The schema design was based on an evaluation of

schema used by multiple projects (TeraGrid [8]; Open Grid

Forum [9]; and W3C/IETF standards). The requirement that

the schema be simple, and useful to non-database experts

developing small applications, drove the design approach to

simplify and reduce the number of tables and elements in

them to a minimal set. The assumption is that an application

developer can expand the initial database to meet project

requirements. The perspective is from the point of view of a

high-performance computing environment: a resource is

typically a host computer (cluster, archival); services run on

these resources (SSH, FTP); and users have access to them

via authentication such as username/password or GSI

certificates.

The database is initialized using a JSON input file, and

can be populated dynamically. The database design has four

key components: (1) SQLAlchemy: a Python SQL toolkit

and Object Relational Mapper (ORM) that interfaces to

multiple RDBs; (2) SQLite: a lightweight, easy to install

database, the data is stored in memory within the server

(note that CyberWeb has also used MySQL, which is

desirable for larger databases); (3) The Model is coded into

a python module, and loaded into the Pylons server at

startup; and (4) Data is initialized using a flat text file

written in JavaSript Object Notation (JSON) format, and

easily edited to seed the database.

Because the model is defined in an ASCII file, the

developer can easily add new or modify existing tables to

the initialization database or make modification at run-time.

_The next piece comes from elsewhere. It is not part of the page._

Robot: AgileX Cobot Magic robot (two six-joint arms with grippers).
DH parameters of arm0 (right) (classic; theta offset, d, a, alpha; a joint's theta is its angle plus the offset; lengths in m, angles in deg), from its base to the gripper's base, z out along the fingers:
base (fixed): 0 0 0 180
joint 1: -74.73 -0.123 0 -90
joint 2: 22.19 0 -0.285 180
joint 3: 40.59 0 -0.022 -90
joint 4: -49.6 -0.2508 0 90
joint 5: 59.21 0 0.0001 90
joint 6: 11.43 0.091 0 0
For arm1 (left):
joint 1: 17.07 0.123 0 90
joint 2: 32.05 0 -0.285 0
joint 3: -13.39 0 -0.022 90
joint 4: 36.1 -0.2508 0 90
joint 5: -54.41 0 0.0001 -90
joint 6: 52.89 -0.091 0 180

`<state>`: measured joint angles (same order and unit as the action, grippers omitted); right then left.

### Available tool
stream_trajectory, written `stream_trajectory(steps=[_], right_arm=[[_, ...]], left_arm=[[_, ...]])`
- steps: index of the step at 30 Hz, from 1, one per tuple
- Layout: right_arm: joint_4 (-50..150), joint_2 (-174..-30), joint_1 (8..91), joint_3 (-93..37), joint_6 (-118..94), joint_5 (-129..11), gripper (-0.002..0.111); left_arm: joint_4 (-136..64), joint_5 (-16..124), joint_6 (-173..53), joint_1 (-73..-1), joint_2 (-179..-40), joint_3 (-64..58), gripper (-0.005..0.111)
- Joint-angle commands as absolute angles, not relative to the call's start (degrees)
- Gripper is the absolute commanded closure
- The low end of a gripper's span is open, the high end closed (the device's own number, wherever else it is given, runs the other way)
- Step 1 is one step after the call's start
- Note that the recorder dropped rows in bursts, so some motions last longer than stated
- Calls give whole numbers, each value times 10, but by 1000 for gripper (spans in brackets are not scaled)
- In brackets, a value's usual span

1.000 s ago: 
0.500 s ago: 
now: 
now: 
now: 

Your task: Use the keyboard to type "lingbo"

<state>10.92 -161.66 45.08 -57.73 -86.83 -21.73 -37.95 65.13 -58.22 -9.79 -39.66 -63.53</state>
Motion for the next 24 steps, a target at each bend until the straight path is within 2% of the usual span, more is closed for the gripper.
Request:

Note that for the examples shown in Table 1, all examples

can be modified or new ones added via the Database Admin

Interface (CW-DAI), described below. However, caution

should be used to ensure that core services are not adversely

affected. A good practice is too define all core components

and services in the initialization database.

If the codebase is loaded into a developer environment,

the file can be viewed easily with JSON markup tags; if

using an SVN, then an SVN viewer (eg. TRACS) allows for

easy viewing of the model. This is a key advantage for

developers who are not database experts. As part of the

codebase, there is a demo portal which contains examples of

how to query the model (database) for common tasks.

2.2.2 Database Admin Interface

The database can be managed via the SQLite (or

MySQL) command line interface. CyberWeb also has a

comprehensive Web based Database Admin Interface (DAI)

that is used to dynamically add, delete, modify, configure

and test resources, the services that will run on them, and a

users/groups access control list (ACL). The DAI module is

designed using the very Rich User Interface design. User

Interface guides user to do operations like add, edit or delete

on any entit, along with JQuery, Ajax, and javascript. Figure

2 captures a usecase of the workflow used to configure and

activate accounts for CyberWeb users (CWusers) on a

remote compute resource.

CyberWeb securely manages accounts (using HTTPS,

and sensitive data is encrypted and stored outside Web

space, and no passwords are stored), maps CWuser accounts

to accounts on remote resources, and tracks preferred

authentication schemes (e.g. PKI/SSH, GSI/SSH). All users

have PKI serverside credentials; GSI credentials can be

uploaded or obtained from a MyProxy server. For PKI

authentication, CyberWeb configures a password-less SSH

service for the Cyberweb user. To activate the resource for

the CWuser, a secure test is performed using an SSH

command. The CWuser must have an account on the remote

resource.

Table 1. List of CyberWeb model category and table names.

Table Category Table Names Description

Group Users, Groups CyberWeb user accounts (chosen by user), Groups (used for authentication &

authorization; e.g. admin, developer, application)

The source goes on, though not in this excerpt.